Jane's Addiction - December 06, 1990 - Mammoth Events Center, Denver, CO
Date: | December 06, 1990 |
Location: | Mammoth Events Center, Denver, CO |
Recorded: | No known recording |
Status: | Confirmed |
Type: | Concert |
Lineup: | Perry Farrell Dave Navarro Stephen Perkins Eric Avery |
Artwork: |
Show Information:
Primus opened.
Thanks go out to 'The Madcircle' for the opener info, and ticket scans, 'kc' for the multi-date ad, and D. Salas for the fifth ticket stub.
Rocky Mountain News (CO)
December 5, 1990
SUBCONSCIOUS THOUGHT FUELS MUSIC OF JANE'S ADDICTION
Author: KIRA L. BILLIK
ASSOCIATED PRESS WRITER
Dateline: PHILADELPHIA
Perry Farrell doesn't want his lyrics to be overanalyzed. He's adamant about it. In fact, if the hyperkinetic singer of Jane's Addiction were to have a motto, it would be: "That's for me to know and you to find out."
Farrell's evasiveness about the exact subject matter of his material can be exasperating. But whether he is that way because he is trying to maintain artistic integrity or is just trying to be enigmatic is a mystery.
He strives to make listeners think for themselves and then draw their own conclusions without his help. So he reduced the band's seeming complexity to basic terms.

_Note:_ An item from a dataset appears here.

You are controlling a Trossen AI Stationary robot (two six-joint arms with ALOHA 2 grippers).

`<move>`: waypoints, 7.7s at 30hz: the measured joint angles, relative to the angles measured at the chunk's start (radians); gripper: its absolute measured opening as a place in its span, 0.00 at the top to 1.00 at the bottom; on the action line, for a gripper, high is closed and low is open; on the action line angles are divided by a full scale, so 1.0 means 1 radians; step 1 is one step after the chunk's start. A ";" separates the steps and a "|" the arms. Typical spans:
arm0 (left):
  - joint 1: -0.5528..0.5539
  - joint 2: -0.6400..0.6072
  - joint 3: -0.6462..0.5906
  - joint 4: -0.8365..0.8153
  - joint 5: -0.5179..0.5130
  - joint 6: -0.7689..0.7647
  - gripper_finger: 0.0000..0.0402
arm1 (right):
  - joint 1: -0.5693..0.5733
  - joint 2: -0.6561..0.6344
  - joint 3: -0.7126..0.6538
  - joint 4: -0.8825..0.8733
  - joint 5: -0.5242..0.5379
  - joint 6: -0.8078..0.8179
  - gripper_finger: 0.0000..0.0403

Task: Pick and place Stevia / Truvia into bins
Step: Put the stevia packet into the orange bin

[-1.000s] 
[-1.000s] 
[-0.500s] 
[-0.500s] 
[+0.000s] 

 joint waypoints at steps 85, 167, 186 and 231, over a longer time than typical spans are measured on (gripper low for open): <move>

"I write down what gets me off," he said in a telephone interview, before the band's performance at Mammoth Events Center tonight. "There's very little rational thought. I don't want to come off sounding like a fool or a simpleton, but I don't think that hard on purpose.
"I simply just do it. I jot it down and then if it's good, it's good, and if it's not, I try and fix it. Most of it is subconscious, but I don't want you to think I don't think - maybe I'm more impulsive than I am intellectual."
He also doesn't like discussing the band's album covers, which have caused controversy since the start of their career.
The cover art on the 1988 LP Nothing's Shocking features two nude lifesize sculptures, joined at the waist, of Farrell's girlfriend, Casey. A banal look is painted on their faces and their heads are aflame. Farrell created the sculpture.
Eight of the nation's major record distribution chains refused to carry the album. Later that year, all but two agreed to distribute the record.
Now, Jane's Addiction's second release, Ritual de lo Habitual, has caused a similar furor. The cover art this time depicts a fetish made up of sculptures of Farrell, Casey and their late friend, Xiola, all nude, lying on a bed surrounded by various objects including Tarot cards, burning candles and photographs.
But Jane's Addiction is not explicit for the sake of being so - look beyond the covers and see that Farrell's lyrics are brutally honest accounts of drug- addicted friends, bigotry and the general deterioration of society set in a base of neo-psychedelic guitar.
Ritual is a bit more low-key musically than its predecessor, but its subjects are as biting as ever. The erotic Three Days is Farrell's discourse on the three natures of sexuality human beings are capable of - bisexuality, homosexuality and heterosexuality.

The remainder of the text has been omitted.